Data entries
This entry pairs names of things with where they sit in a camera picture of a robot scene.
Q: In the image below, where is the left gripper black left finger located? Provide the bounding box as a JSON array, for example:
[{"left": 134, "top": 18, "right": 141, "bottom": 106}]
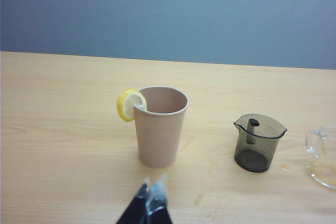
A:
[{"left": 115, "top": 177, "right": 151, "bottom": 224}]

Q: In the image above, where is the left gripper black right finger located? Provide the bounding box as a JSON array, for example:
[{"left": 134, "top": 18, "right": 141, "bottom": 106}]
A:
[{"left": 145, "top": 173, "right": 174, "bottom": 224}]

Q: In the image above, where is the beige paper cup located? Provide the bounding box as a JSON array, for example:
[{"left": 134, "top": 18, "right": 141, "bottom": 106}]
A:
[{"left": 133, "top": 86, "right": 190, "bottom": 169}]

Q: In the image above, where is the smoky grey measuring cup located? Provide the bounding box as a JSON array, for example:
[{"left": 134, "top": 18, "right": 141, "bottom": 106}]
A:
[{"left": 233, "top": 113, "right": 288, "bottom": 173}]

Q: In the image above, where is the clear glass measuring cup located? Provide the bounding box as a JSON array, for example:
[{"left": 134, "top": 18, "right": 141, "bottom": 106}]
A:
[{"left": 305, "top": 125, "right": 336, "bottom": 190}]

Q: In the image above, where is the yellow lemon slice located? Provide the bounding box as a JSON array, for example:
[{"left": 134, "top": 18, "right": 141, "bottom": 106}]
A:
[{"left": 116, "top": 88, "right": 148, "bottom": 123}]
==
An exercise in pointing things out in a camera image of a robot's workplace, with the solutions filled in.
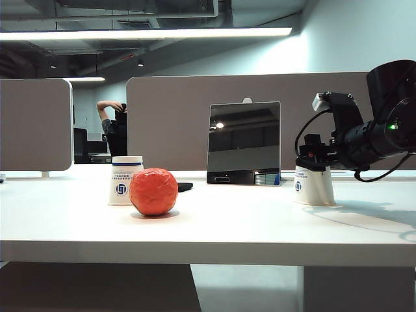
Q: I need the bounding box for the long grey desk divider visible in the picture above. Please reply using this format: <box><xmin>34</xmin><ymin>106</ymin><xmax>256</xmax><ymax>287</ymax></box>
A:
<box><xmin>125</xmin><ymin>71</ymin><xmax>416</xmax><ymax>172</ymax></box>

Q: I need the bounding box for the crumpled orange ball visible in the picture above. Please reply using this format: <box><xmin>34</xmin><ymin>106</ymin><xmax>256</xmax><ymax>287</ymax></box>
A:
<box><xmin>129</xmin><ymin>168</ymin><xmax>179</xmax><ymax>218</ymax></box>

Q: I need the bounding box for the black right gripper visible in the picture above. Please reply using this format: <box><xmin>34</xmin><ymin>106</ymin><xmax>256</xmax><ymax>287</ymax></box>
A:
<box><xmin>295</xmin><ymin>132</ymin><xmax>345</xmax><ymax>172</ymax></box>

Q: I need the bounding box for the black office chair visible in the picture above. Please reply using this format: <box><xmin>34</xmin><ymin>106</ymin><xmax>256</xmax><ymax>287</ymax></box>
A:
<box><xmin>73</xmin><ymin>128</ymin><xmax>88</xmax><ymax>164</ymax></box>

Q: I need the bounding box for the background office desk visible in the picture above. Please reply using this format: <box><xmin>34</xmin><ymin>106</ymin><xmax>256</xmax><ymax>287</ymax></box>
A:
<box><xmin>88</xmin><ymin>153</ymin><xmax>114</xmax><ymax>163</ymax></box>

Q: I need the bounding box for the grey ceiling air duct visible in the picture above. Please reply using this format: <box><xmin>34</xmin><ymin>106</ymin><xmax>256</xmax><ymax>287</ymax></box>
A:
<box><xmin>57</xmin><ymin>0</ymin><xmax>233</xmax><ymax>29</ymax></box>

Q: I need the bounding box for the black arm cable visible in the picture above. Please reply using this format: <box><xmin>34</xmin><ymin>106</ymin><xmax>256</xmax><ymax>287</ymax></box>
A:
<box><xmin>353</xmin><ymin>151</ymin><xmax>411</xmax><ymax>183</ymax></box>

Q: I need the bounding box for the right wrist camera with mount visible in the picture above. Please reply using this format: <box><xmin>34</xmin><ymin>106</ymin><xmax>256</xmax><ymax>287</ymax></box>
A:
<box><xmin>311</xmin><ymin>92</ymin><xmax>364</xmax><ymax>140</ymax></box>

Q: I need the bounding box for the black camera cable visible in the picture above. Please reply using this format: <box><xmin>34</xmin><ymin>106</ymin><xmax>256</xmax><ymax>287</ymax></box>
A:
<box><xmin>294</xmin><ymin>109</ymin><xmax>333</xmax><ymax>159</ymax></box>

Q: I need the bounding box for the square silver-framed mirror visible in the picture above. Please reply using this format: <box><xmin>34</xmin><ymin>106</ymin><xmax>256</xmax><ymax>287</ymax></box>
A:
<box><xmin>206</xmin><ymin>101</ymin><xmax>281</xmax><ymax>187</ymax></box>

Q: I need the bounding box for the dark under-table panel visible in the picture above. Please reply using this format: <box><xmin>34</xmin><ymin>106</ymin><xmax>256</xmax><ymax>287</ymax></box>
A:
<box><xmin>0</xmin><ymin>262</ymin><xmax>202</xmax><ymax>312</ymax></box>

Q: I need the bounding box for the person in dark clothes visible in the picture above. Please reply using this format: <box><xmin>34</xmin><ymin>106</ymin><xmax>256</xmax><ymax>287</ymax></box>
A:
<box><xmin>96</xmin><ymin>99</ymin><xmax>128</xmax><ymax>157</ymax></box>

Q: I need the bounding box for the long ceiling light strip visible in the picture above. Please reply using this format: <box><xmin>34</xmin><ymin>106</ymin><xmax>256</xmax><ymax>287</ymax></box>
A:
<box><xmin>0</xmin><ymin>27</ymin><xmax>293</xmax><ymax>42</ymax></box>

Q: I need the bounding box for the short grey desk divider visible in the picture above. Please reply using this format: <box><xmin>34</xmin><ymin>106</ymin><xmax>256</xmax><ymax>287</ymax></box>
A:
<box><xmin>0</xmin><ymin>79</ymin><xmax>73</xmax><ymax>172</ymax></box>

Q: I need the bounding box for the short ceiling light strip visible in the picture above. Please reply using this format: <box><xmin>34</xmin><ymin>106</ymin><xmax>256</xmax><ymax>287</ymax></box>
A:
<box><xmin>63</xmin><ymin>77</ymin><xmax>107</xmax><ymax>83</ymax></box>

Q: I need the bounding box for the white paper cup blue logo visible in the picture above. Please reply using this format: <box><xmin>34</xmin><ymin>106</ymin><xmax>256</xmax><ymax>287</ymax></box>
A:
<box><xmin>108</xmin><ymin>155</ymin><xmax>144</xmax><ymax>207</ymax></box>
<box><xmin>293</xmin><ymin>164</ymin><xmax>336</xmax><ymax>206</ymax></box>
---
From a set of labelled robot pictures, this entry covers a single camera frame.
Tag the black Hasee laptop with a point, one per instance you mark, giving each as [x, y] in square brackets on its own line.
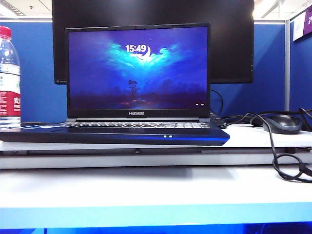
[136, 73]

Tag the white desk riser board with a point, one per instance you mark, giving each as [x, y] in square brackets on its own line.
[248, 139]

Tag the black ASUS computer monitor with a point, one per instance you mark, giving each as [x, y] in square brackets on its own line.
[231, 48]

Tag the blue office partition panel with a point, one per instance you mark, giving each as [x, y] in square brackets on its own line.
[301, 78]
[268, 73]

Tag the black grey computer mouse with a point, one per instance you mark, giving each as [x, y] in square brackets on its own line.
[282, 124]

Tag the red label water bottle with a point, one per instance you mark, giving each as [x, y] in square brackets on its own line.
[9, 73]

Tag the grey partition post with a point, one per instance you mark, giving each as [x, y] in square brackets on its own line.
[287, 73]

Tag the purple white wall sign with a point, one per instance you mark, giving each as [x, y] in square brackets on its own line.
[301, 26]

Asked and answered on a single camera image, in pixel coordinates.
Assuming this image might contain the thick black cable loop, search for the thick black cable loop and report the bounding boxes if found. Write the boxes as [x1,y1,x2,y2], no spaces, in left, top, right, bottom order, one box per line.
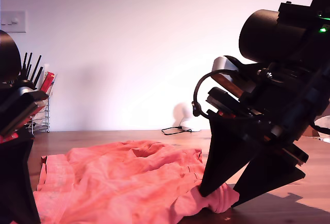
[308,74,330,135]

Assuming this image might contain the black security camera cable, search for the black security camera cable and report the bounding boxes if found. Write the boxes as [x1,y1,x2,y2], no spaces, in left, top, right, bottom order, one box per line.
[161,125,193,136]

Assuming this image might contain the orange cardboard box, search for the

# TRY IT
Tally the lines in the data that contain the string "things". Report only the total.

# SOLUTION TO THIS TASK
2